Bond's trial strategy was to admit participation in the crime but to deny that he shot Day instead claiming that Thomas was the shooter. When Bond opted not to testify, the State presented to the jury a redacted version of his typewritten confession which implicated Thomas, whose trial attorneys did not object. The jurors did not hear from eyewitnesses who remembered the driver of the getaway car as a heavyset black male, a description that fit Bobby Jackson but not Anthony Bond, who is six feet tall and quite thin. Nor did the jurors hear from Keith Echols, the man to whom Bond had admitted that he shot the armored car guard.

Regarding the death of James Day, the jurors heard testimony from the State's two medical experts, Dr. O.C. Smith and Dr. Cynthia Gardner. Smith testified that Day died as the result of an unbroken series of events that began with the gunshot wound. Smith concluded that Day's death was a homicide. When Gardner testified, she repeated that Day's blood pressure had dropped, causing an injury to Mr. Day's spinal chord. She explained that injuries in the lower thoracic spinal region commonly give rise to neurogenic bladders. Andrew's attorneys did not call any expert witnesses to challenge the testimony of Smith and Gardner. The jury found Bond and Andrew Thomas guilty of felony murder. On September 26, 2001, the jury returned a sentence of death for Thomas and a sentence of life without parole for Bond.
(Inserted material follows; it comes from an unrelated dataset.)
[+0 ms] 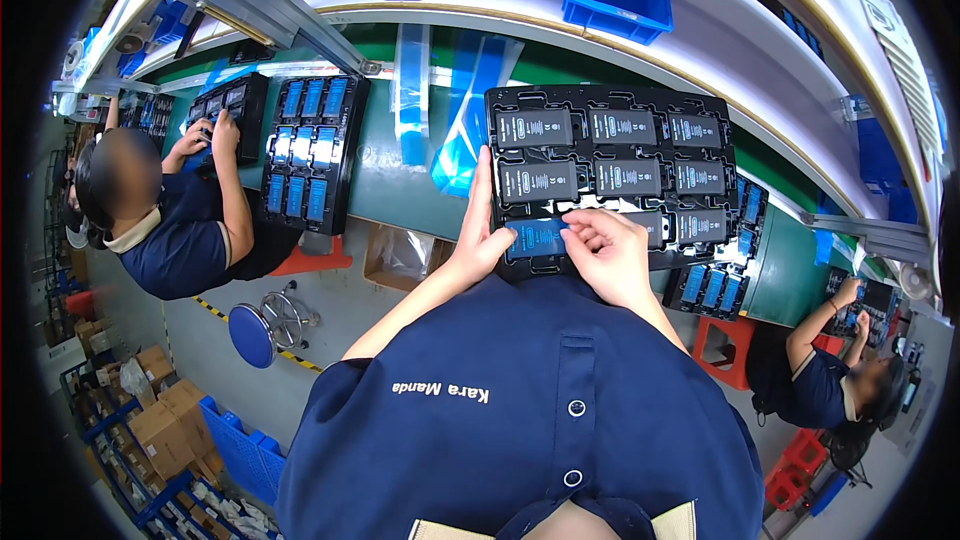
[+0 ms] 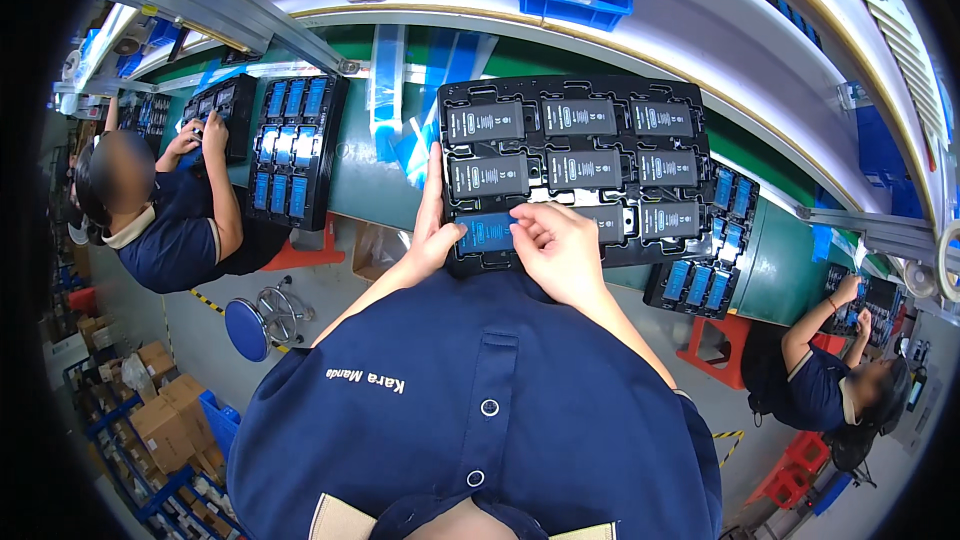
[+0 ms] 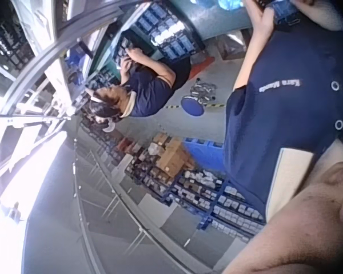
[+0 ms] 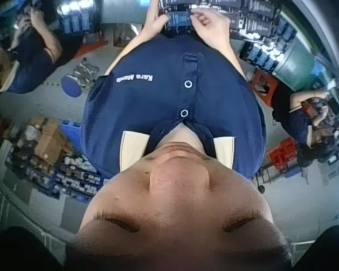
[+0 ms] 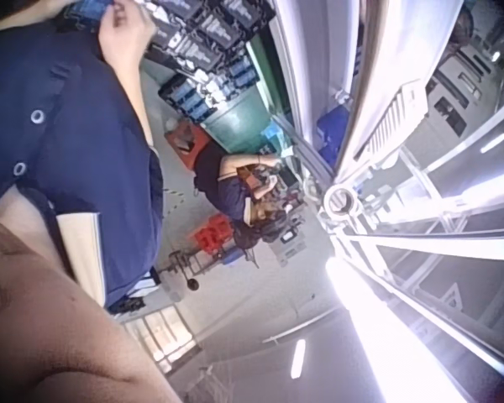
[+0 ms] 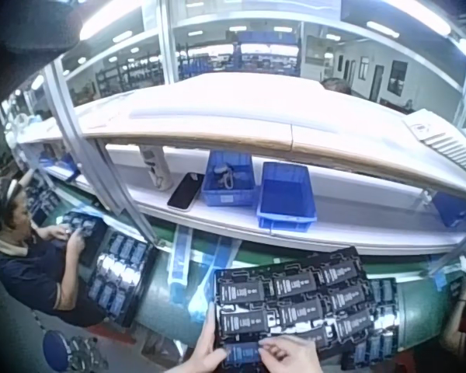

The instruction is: The person applies blue protective film to small black rectangular electronic components arranged in a black plastic tray. They peel the film from a backing sheet and smooth it onto the surface of each component one by one.

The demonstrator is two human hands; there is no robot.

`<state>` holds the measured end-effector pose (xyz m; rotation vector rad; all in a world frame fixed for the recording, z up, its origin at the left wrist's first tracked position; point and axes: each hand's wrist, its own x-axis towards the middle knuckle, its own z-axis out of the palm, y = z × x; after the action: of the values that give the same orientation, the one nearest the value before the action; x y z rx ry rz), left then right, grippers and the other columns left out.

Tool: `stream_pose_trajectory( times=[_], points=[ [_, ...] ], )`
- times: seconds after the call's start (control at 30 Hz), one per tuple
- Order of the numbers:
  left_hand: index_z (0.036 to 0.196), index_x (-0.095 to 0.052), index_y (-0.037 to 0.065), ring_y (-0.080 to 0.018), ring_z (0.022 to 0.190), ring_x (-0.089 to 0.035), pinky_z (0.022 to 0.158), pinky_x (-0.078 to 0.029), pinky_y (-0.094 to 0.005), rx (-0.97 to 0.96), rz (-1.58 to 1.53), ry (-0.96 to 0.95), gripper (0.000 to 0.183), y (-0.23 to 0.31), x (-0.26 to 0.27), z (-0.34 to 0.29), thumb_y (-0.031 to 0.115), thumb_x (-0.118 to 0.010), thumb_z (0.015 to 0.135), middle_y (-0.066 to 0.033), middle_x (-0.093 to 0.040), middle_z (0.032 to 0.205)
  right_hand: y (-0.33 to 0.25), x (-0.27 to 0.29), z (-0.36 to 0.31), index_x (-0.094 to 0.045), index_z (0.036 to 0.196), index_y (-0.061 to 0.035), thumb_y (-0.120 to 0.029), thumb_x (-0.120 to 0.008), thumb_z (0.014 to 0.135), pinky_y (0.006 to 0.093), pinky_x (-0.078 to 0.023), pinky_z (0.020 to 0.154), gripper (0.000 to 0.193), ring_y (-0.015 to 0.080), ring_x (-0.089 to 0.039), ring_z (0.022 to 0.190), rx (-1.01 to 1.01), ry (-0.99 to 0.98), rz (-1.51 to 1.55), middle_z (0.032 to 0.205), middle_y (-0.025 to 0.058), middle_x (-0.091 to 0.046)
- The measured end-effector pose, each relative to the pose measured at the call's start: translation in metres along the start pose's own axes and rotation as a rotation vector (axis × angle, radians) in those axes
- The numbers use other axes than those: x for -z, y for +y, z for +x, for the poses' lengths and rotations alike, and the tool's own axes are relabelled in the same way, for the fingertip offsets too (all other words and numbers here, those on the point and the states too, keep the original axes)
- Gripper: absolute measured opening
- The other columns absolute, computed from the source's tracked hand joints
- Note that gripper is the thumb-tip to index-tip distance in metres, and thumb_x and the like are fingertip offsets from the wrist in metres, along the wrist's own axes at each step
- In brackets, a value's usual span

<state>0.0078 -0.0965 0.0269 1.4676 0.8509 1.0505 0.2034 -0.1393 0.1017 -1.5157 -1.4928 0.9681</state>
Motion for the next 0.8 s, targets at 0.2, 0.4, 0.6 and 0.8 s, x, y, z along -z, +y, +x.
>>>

After the trial, Thomas wrote letters to various attorneys asking for help, consistently maintaining his innocence. He attracted the attention of his current attorneys at the Winston & Strawn law firm. Thomas had received a letter from Bond who admitted that he and Angela Jackson lied about the Walgreens robbery. "Me and . . . Angie played you playa," Bond wrote. "Its a cold game and a cold world and we in both of them so its freezing." Investigators had wanted a shooter, Bond said, "so I gave them you." Bond said he knew that Thomas had made advances toward his girlfriend. "Since you tried to cross me I crossed you," he wrote. Bond went even further in his letter. "Angie knew that me and Bobby hit the Fargo truck," he wrote. In fact, Bond explained that Angela Jackson had been fooling around with Bobby Jackson behind Andrew's back. So, "Angie didn't snitch on Bobby even though she knew the business." Bond's letter is now the centerpiece of Andrew's attempt to get his conviction overturned. In the fall of 2007, Bond admitted under oath that he was the writer of another handwritten letter that Andrew's lawyers had obtained. Experts then compared the two letters and concluded that the same person wrote both of them.
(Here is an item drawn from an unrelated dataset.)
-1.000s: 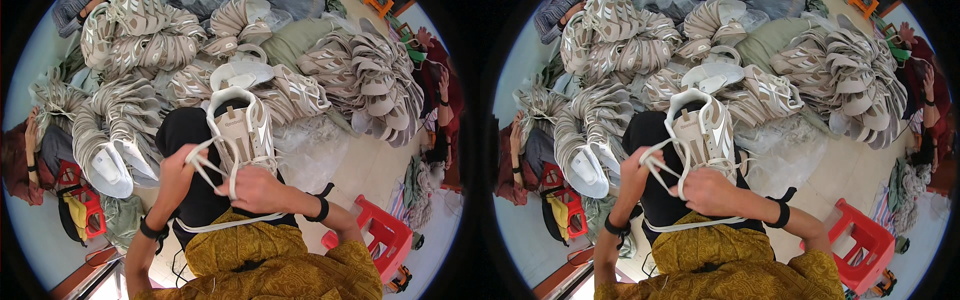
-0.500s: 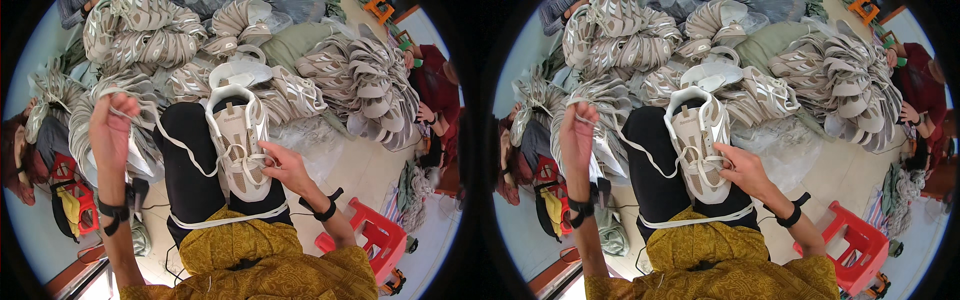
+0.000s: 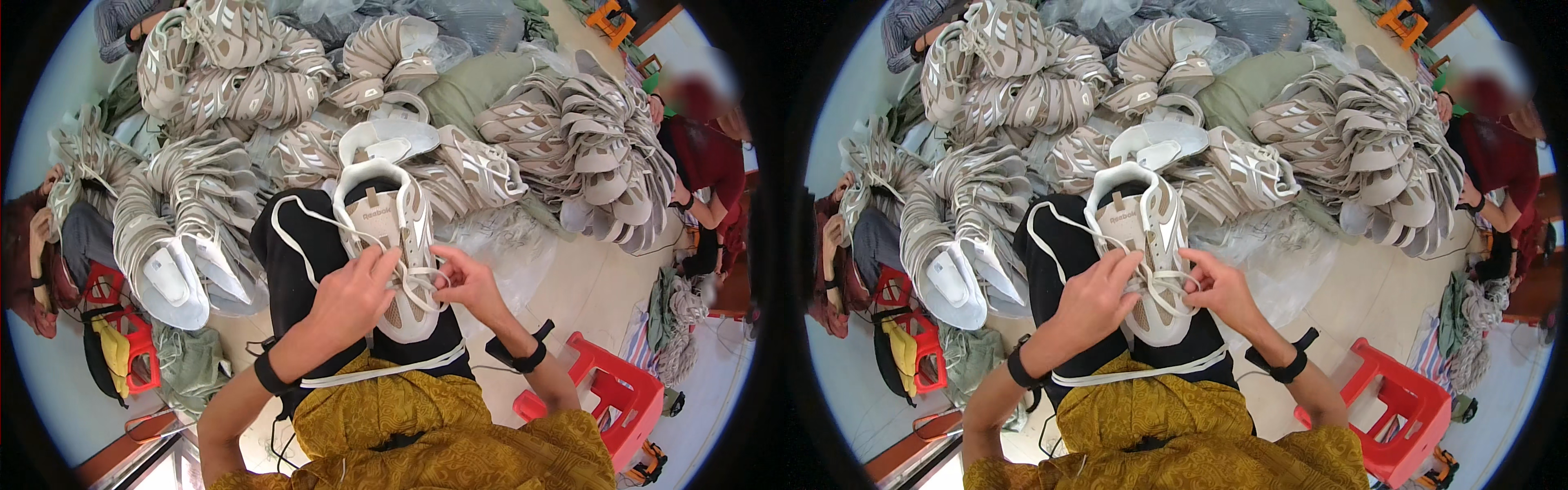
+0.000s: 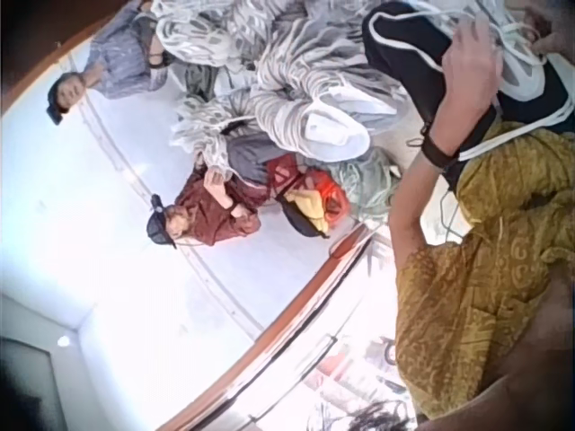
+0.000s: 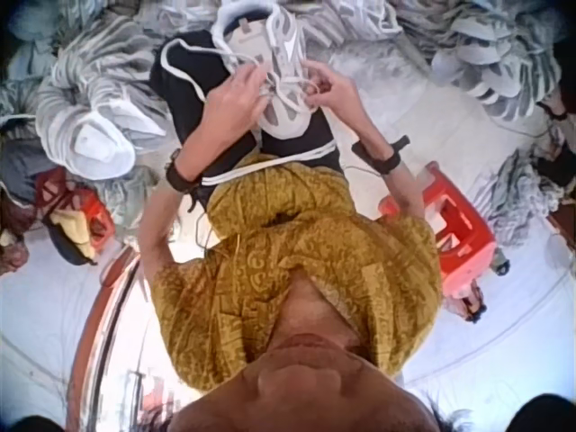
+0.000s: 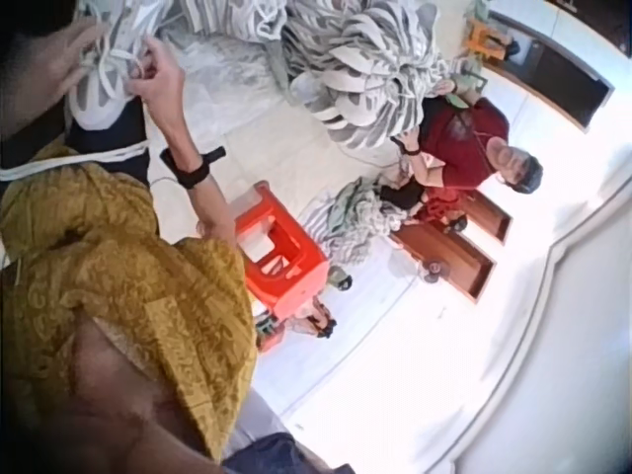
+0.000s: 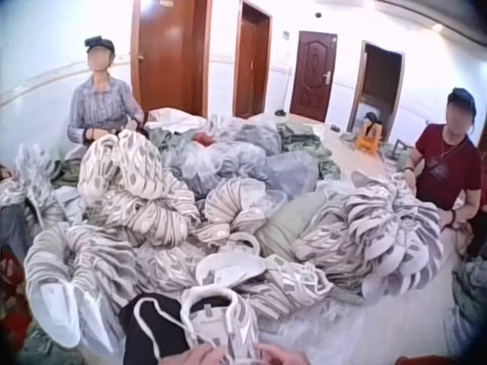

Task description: The recorder is lacing a white sneaker in a workshop environment with many shoe parts.

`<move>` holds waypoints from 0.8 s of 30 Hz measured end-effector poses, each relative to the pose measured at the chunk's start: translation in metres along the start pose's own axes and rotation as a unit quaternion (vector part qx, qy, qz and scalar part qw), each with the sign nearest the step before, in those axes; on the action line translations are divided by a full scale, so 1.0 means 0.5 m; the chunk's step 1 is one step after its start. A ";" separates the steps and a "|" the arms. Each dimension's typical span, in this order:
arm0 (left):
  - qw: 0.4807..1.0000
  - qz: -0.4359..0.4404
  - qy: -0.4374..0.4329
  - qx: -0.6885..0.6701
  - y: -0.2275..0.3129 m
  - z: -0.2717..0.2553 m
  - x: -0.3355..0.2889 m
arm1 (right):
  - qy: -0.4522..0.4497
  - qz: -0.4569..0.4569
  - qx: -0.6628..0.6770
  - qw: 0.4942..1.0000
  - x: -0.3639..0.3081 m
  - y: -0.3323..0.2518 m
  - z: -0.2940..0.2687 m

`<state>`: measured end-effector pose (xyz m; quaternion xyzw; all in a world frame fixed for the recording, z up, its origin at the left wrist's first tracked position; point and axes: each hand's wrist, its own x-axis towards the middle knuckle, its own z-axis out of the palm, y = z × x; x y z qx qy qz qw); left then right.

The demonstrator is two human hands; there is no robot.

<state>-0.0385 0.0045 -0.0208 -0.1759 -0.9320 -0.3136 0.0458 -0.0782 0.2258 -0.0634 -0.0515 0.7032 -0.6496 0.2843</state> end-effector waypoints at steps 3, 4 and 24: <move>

A second focus of Andrew's appeal is the trial testimony of the State's medical experts. Serious flaws in their testimony about the cause of James Day's death exist. In fact, Day's medical records do not support the claim that his blood pressure dropped as the medical examiners stated nor that his lower thoracic spine was damaged. Instead, records show his blood pressure was briefly elevated, and then returned to a normal range. The records also show that Day had an injury to the central part of his thoracic spine, not the lower part. The records do not establish any connection between this injury and the gunshot wound, nor do they support Gardner's testimony that an injury to the lower thoracic spine caused Mr. Day's neurogenic bladder.

Thomas's lawyers have also raised questions about the quality of the medical care that Day received during the years leading up to his death and during his final medical crisis. In the years before Day's death, why weren't his diabetes and heart disease diagnosed and treated? When Day had blood in his urine and was taking Coumadin, a potent anti-coagulant, why did his urologist recommend that he drink more fluids? Together with the flaws in the testimony of the State's medical experts, these and other questions cast a clearly reasonable doubt on the theory that Day's death was a homicide.